控制细胞周期的基因表达改变在决定细胞和肿瘤对药物(化学敏感性)及辐射的敏感性方面可能至关重要。细胞系和肿瘤中p53肿瘤抑制基因的突变和缺失与对多种DNA损伤剂的耐药性相关。细胞周期蛋白基因及其产物的改变对药物作用的影响尚未得到研究。这些基因之一,细胞周期蛋白D1,在G1期早期表达,其蛋白质产物与细胞周期蛋白依赖性激酶CDK4和CDK6一起介导视网膜母细胞瘤蛋白(pRb)的磷酸化和功能失活。在包括乳腺癌、头颈癌、非小细胞肺癌和套细胞淋巴瘤在内的多种癌症中发现细胞周期蛋白D1蛋白表达水平升高。

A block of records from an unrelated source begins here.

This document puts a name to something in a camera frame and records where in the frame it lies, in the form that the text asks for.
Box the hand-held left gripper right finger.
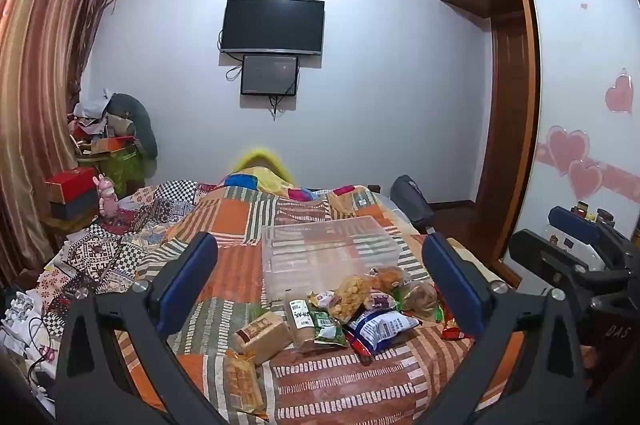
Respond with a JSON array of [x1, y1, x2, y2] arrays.
[[421, 232, 588, 425]]

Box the yellow plush pillow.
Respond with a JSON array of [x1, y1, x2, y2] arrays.
[[232, 147, 294, 182]]

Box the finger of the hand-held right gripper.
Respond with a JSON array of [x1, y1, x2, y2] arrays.
[[509, 229, 591, 292], [548, 206, 603, 246]]

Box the red box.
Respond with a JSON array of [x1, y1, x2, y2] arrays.
[[44, 167, 99, 207]]

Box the blue white snack packet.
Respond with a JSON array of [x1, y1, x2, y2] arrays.
[[345, 309, 422, 365]]

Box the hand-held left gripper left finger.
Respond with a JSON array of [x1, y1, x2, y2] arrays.
[[54, 232, 221, 425]]

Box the small colourful figurines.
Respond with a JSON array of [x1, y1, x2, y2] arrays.
[[569, 200, 615, 224]]

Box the striped brown curtain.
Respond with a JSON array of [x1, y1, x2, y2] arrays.
[[0, 0, 124, 288]]

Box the yellow puff snack bag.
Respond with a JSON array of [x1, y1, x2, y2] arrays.
[[330, 274, 374, 324]]

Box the brown cracker packet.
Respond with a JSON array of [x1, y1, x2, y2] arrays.
[[235, 311, 294, 366]]

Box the black wall television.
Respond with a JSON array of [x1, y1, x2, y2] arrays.
[[220, 0, 326, 56]]

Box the brown wooden door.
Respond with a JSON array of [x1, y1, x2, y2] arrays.
[[472, 0, 541, 208]]

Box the orange biscuit packet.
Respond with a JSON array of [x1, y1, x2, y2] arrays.
[[223, 351, 265, 414]]

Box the purple snack packet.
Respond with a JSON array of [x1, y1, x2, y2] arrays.
[[364, 292, 401, 314]]

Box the colourful floral blanket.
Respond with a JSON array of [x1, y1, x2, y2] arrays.
[[219, 167, 323, 202]]

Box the grey bag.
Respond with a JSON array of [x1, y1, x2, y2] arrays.
[[389, 174, 436, 234]]

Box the dark grey box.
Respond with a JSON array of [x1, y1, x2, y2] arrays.
[[49, 192, 102, 222]]

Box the red snack packet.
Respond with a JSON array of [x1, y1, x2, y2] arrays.
[[440, 319, 474, 342]]

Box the tangled cables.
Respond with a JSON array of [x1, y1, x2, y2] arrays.
[[0, 290, 63, 406]]

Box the green bag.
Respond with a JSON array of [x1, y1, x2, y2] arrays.
[[99, 145, 147, 197]]

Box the white wardrobe door with hearts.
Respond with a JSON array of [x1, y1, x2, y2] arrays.
[[501, 0, 640, 278]]

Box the orange flat box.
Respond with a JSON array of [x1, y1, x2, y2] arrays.
[[89, 136, 137, 156]]

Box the bread with white label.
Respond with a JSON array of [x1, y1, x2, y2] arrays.
[[284, 296, 317, 349]]

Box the small black wall monitor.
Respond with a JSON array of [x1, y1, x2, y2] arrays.
[[240, 54, 300, 97]]

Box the clear plastic storage container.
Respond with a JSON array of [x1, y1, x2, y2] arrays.
[[261, 215, 405, 306]]

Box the clear bag of brown bread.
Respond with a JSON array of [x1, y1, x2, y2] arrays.
[[400, 281, 441, 322]]

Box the green snack packet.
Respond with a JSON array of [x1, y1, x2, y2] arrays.
[[307, 307, 349, 348]]

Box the patchwork quilt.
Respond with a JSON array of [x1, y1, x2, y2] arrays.
[[42, 178, 507, 425]]

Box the pink rabbit toy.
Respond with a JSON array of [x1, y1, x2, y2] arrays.
[[94, 174, 121, 219]]

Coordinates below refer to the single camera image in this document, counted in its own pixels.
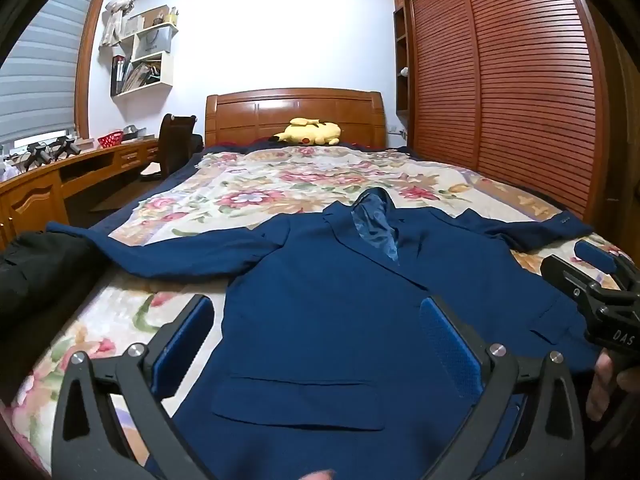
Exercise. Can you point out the wooden window frame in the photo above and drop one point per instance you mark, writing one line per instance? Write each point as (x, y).
(87, 60)

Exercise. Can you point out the blue suit jacket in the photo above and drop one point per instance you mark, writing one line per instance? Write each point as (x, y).
(325, 310)

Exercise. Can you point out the dark office chair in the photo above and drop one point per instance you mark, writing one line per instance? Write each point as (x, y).
(175, 145)

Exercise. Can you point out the yellow plush toy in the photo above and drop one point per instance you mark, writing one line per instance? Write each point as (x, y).
(310, 132)

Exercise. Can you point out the black folded clothing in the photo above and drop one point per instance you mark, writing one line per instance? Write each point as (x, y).
(40, 270)

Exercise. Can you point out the wooden bed headboard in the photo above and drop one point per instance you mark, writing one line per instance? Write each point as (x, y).
(300, 110)

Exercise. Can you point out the wooden louvred wardrobe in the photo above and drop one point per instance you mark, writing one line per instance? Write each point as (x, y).
(525, 85)

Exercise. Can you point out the wooden desk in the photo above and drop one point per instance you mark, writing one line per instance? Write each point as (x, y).
(30, 200)

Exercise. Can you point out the grey paper bag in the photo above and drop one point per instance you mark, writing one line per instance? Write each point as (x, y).
(152, 44)

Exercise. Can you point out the cream cloth bundle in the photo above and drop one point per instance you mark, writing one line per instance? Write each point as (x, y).
(116, 20)

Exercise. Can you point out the red basket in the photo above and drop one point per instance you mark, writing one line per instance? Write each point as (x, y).
(111, 139)

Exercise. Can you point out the cardboard box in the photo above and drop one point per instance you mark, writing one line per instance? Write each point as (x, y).
(154, 16)

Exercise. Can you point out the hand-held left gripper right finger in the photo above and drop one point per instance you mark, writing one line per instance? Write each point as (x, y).
(445, 345)

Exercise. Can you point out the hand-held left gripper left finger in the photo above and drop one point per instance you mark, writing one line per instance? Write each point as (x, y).
(182, 345)

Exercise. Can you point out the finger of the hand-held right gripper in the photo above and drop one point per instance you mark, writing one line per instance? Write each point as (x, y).
(595, 255)
(560, 272)

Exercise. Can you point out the stack of papers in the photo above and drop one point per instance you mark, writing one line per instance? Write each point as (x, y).
(142, 76)

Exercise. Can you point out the grey window blind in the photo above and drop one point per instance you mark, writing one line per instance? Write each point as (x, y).
(45, 70)

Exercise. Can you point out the white wall shelf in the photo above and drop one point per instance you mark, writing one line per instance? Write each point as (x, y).
(167, 67)

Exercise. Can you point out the black binders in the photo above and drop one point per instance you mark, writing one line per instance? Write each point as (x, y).
(118, 75)

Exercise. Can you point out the floral blanket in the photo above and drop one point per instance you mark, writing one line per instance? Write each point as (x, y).
(280, 180)

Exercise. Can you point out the person's right hand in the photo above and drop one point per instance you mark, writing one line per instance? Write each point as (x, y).
(600, 390)

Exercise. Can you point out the black clamp tool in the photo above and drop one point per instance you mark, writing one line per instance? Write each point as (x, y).
(66, 146)
(40, 154)

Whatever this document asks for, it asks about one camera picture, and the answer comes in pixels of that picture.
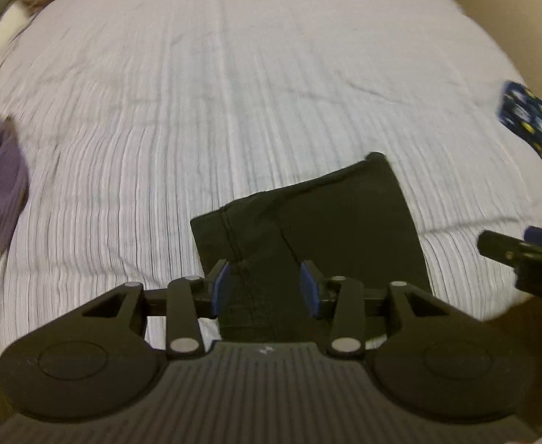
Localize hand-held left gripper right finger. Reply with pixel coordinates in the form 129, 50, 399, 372
300, 260, 443, 359

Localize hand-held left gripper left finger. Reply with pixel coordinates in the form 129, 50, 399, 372
81, 259, 229, 359

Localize black pants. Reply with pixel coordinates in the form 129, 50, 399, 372
190, 152, 431, 343

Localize navy printed garment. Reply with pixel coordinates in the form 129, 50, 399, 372
497, 81, 542, 195

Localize bed with striped bedspread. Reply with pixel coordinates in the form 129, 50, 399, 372
0, 0, 542, 371

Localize purple knit sweater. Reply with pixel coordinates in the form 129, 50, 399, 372
0, 115, 30, 290

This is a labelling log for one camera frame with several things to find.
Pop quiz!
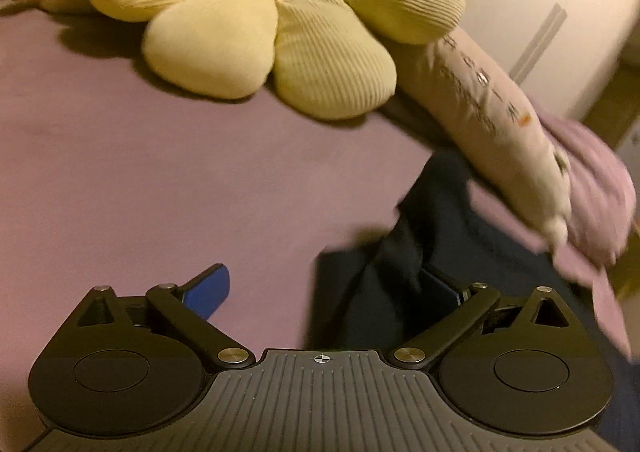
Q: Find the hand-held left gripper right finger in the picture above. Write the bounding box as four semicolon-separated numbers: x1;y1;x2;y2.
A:
392;269;582;369

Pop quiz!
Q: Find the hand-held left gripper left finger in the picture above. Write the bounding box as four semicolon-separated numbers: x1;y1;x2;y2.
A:
74;263;257;369

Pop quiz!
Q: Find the navy zip jacket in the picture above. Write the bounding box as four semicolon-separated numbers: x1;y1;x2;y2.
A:
312;147;640;452

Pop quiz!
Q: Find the pink bed blanket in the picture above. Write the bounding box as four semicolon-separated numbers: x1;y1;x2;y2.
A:
0;0;501;365

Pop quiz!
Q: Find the pink duvet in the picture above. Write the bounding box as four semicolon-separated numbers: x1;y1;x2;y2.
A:
470;102;637;359

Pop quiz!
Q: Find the beige long printed pillow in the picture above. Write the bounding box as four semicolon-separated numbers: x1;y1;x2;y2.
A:
389;26;574;254

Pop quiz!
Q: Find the cream flower-shaped pillow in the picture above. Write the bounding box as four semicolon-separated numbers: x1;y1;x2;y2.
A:
82;0;467;121

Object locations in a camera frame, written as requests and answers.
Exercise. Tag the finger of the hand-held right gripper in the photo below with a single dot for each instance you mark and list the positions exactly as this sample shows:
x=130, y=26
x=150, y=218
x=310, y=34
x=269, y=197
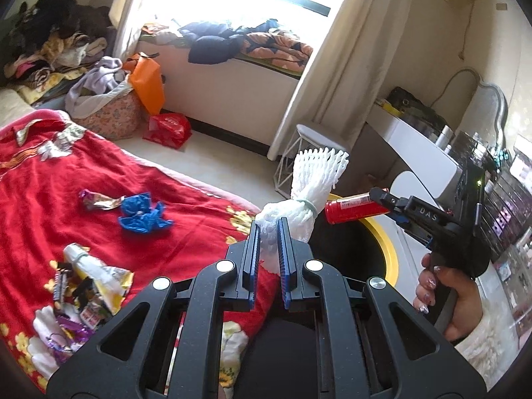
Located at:
x=386, y=197
x=401, y=217

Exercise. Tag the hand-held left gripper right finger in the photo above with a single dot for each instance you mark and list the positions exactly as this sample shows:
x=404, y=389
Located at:
x=284, y=266

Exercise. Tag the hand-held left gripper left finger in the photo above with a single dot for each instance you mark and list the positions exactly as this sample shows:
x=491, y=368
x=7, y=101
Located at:
x=252, y=266

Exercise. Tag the black trash bin yellow rim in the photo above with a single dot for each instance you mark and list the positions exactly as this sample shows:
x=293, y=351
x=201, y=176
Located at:
x=384, y=244

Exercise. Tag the red can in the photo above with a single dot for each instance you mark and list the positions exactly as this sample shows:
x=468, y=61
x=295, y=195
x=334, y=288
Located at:
x=349, y=210

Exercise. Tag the white foam fruit net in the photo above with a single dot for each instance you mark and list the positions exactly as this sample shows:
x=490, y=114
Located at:
x=307, y=187

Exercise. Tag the blue plastic wrapper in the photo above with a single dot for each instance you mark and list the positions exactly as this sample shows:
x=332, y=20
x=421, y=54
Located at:
x=141, y=216

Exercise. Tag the gold and purple candy wrapper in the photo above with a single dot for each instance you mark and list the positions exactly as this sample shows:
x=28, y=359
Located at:
x=102, y=203

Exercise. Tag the red and white wrapper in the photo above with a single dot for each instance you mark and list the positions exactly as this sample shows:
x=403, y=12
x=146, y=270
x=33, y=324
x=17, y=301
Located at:
x=92, y=315

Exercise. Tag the purple foil wrapper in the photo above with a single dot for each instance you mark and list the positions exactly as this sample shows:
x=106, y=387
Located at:
x=70, y=324

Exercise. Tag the black snack wrapper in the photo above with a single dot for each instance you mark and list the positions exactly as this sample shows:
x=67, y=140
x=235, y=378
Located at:
x=62, y=284

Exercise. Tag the person's right forearm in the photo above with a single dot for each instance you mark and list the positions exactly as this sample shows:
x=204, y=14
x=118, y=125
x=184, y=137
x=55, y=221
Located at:
x=486, y=349

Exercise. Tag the person's right hand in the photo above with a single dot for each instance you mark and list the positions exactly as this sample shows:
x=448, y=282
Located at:
x=465, y=307

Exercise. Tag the white vanity desk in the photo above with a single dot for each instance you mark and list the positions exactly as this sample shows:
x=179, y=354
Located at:
x=415, y=149

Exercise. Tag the red floral blanket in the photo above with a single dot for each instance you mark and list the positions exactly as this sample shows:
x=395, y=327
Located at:
x=187, y=232

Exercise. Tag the white bottle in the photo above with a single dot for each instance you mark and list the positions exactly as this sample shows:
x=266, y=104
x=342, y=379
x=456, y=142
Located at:
x=444, y=137

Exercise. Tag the yellow box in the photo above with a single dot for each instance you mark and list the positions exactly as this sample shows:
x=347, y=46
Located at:
x=388, y=108

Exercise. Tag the black bag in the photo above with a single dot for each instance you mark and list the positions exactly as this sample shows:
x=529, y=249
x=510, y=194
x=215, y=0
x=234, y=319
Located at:
x=411, y=104

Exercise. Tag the vanity mirror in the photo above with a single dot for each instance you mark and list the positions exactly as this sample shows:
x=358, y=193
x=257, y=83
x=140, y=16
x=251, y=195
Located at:
x=486, y=108

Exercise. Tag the wide cream curtain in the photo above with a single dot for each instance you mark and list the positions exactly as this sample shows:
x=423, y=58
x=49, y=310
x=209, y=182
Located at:
x=345, y=70

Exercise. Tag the red plastic bag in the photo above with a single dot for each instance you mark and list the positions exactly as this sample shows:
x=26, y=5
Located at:
x=168, y=129

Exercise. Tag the white window seat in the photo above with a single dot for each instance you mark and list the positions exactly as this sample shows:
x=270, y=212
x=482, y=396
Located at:
x=216, y=91

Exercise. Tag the orange patterned quilt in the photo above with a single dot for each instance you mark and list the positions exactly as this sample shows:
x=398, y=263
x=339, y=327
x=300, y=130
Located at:
x=282, y=50

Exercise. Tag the floral laundry basket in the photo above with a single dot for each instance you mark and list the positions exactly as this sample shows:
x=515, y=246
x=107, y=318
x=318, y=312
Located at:
x=112, y=118

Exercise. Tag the orange bag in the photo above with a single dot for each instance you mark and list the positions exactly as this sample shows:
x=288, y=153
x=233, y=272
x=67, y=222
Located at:
x=145, y=81

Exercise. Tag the clothes pile on window sill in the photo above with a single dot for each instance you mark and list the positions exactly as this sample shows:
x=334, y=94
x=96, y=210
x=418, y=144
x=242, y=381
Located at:
x=212, y=48

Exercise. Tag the lavender and white clothes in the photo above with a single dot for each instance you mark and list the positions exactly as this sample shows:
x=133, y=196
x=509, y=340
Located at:
x=99, y=75

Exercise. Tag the orange and white clothes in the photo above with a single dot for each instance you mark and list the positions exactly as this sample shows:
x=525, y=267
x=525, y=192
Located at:
x=160, y=33

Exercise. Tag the narrow cream curtain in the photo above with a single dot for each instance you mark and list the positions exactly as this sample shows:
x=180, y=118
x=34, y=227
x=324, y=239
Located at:
x=133, y=20

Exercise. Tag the patterned clothes pile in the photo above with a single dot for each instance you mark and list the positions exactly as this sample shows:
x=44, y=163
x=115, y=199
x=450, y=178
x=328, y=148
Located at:
x=62, y=56

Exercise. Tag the beige bed sheet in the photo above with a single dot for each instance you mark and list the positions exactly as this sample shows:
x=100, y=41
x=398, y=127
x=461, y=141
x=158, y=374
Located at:
x=12, y=108

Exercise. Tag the black clothes pile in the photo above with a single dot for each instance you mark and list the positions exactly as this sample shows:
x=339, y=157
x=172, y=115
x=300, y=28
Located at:
x=62, y=16

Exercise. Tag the white wall socket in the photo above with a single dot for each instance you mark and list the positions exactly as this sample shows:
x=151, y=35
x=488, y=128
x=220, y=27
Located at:
x=501, y=6

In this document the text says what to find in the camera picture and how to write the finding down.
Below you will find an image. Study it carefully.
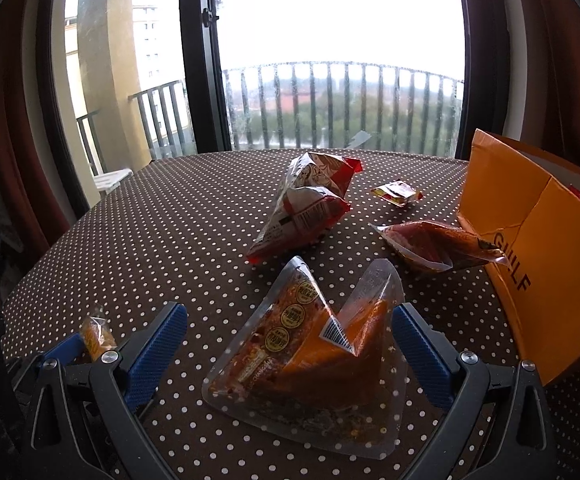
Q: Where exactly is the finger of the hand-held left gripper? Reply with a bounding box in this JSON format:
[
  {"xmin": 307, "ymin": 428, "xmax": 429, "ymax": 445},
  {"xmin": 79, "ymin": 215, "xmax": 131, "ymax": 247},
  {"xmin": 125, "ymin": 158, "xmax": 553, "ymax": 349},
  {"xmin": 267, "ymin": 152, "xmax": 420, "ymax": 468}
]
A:
[{"xmin": 37, "ymin": 332, "xmax": 87, "ymax": 364}]

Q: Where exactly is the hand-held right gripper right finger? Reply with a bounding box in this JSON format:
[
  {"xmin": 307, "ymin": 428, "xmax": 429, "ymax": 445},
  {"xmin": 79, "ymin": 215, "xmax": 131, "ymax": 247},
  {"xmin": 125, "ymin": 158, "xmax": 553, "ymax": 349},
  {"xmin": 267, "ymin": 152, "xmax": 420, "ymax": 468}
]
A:
[{"xmin": 391, "ymin": 302, "xmax": 553, "ymax": 480}]

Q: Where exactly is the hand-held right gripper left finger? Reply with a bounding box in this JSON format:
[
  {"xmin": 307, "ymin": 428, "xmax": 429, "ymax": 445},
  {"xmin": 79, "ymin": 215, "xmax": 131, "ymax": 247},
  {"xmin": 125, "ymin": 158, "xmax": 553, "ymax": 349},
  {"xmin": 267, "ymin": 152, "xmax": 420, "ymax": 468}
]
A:
[{"xmin": 30, "ymin": 301, "xmax": 189, "ymax": 480}]

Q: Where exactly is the small orange snack packet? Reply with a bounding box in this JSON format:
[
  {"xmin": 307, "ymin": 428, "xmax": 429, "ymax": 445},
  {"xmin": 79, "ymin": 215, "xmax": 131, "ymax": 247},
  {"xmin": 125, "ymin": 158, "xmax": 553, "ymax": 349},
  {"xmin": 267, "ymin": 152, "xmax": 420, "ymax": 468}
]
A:
[{"xmin": 80, "ymin": 316, "xmax": 118, "ymax": 361}]

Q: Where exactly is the clear red snack packet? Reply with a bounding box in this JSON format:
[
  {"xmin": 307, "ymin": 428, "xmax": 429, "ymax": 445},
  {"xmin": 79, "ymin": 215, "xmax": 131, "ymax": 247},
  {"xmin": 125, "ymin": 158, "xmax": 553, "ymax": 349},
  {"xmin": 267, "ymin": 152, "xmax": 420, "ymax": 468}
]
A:
[{"xmin": 371, "ymin": 220, "xmax": 510, "ymax": 275}]

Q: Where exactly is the triangular orange snack packet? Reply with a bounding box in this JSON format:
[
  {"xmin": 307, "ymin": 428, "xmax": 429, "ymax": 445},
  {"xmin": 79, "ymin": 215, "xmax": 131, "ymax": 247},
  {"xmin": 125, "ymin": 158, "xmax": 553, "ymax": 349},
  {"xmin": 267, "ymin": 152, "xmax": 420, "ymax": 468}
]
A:
[{"xmin": 202, "ymin": 256, "xmax": 408, "ymax": 461}]

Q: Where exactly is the orange cardboard box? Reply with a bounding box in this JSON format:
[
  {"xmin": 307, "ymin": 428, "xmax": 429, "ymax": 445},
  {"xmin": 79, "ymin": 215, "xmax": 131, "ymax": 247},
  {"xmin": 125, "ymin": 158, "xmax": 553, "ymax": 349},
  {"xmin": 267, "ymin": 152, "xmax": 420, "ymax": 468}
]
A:
[{"xmin": 456, "ymin": 129, "xmax": 580, "ymax": 387}]

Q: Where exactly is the burger gummy candy packet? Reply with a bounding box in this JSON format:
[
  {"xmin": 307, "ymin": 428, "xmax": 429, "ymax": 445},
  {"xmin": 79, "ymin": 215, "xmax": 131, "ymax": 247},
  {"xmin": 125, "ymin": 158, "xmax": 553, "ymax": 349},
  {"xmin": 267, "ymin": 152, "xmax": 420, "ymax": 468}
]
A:
[{"xmin": 370, "ymin": 180, "xmax": 423, "ymax": 208}]

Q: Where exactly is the brown dotted tablecloth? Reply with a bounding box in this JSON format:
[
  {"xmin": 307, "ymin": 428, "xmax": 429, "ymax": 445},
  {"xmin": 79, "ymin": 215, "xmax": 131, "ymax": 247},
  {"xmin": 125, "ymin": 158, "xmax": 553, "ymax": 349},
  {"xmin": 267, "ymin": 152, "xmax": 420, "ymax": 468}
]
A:
[{"xmin": 0, "ymin": 149, "xmax": 580, "ymax": 480}]

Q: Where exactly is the white air conditioner unit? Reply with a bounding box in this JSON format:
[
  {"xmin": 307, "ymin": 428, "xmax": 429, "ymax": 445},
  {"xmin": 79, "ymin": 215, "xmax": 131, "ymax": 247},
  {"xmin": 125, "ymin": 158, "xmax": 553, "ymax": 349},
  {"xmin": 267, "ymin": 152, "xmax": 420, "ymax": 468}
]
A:
[{"xmin": 91, "ymin": 169, "xmax": 134, "ymax": 200}]

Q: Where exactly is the dark red curtain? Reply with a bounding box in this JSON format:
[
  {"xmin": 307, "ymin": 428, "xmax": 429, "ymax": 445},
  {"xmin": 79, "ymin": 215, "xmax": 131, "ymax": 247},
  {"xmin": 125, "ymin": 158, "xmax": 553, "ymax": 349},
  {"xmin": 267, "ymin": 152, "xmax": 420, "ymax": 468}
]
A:
[
  {"xmin": 0, "ymin": 0, "xmax": 91, "ymax": 261},
  {"xmin": 490, "ymin": 0, "xmax": 580, "ymax": 181}
]

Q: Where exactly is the balcony railing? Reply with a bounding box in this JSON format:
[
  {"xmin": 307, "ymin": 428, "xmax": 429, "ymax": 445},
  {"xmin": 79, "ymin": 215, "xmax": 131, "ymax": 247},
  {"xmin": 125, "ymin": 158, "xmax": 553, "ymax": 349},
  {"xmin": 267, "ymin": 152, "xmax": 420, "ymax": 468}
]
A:
[{"xmin": 76, "ymin": 61, "xmax": 466, "ymax": 161}]

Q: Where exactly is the black window frame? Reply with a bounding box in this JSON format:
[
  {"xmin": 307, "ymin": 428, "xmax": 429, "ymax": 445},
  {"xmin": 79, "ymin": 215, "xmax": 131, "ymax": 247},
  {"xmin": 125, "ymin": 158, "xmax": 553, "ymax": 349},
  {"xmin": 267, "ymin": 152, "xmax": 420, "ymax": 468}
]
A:
[{"xmin": 45, "ymin": 0, "xmax": 501, "ymax": 216}]

本研究旨在调查细胞周期蛋白D1蛋白表达增加对人纤维肉瘤细胞系化学敏感性的影响。
通过脂质体转染将含有新霉素抗性基因和编码人细胞周期蛋白D1的互补DNA序列的表达质粒或仅含新霉素抗性基因的质粒(对照)转染到人HT1080纤维肉瘤细胞系中,分离出对抗生素新霉素(G418)耐药的细胞集落。分别通过核糖核酸酶保护分析和蛋白质印迹分析测量细胞周期蛋白D1信使核糖核酸(mRNA)和蛋白质水平。分别通过Northern印迹分析和蛋白质印迹分析测量二氢叶酸还原酶(DHFR)mRNA和蛋白质水平。通过蛋白质印迹分析评估pRb的磷酸化状态。利用荧光激活细胞分选技术进行细胞周期分析。通过使用磺酰罗丹明B测定法进行细胞毒性测定。
在分离出的16个转染细胞周期蛋白D1的细胞克隆中,随机选择4个进行进一步研究。与仅用含有新霉素抗性基因的质粒转染的对照细胞相比,两个细胞克隆表达高水平的细胞周期蛋白D1 mRNA和蛋白质。蛋白质印迹分析还显示,在表达高水平与低水平细胞周期蛋白D1的细胞中,pRb的磷酸化形式相对增加。在表达较高水平细胞周期蛋白D1的细胞中,处于细胞周期S期和G2期的细胞比例增加。细胞周期蛋白D1表达增加的转染子的DHFR mRNA和蛋白质表达也增加。细胞毒性测定显示,与表达较低水平的细胞相比,表达高水平细胞周期蛋白D1的细胞对甲氨蝶呤的耐药性有统计学意义的增加(P <.01)。对阿霉素、紫杉醇和阿糖胞苷的耐药性没有差异。
细胞周期蛋白D1表达的改变导致人肉瘤细胞系中细胞周期分布改变。DHFR表达的相关增加导致对甲氨蝶呤的耐药性增加,但对其他类抗癌药物没有影响。
这些结果表明细胞周期基因的改变对细胞毒性的影响可能不同。确定其他细胞周期调节基因的改变对细胞对特定类药物反应的影响将很重要。细胞周期蛋白D1过表达的肿瘤可能对甲氨蝶呤治疗相对难治。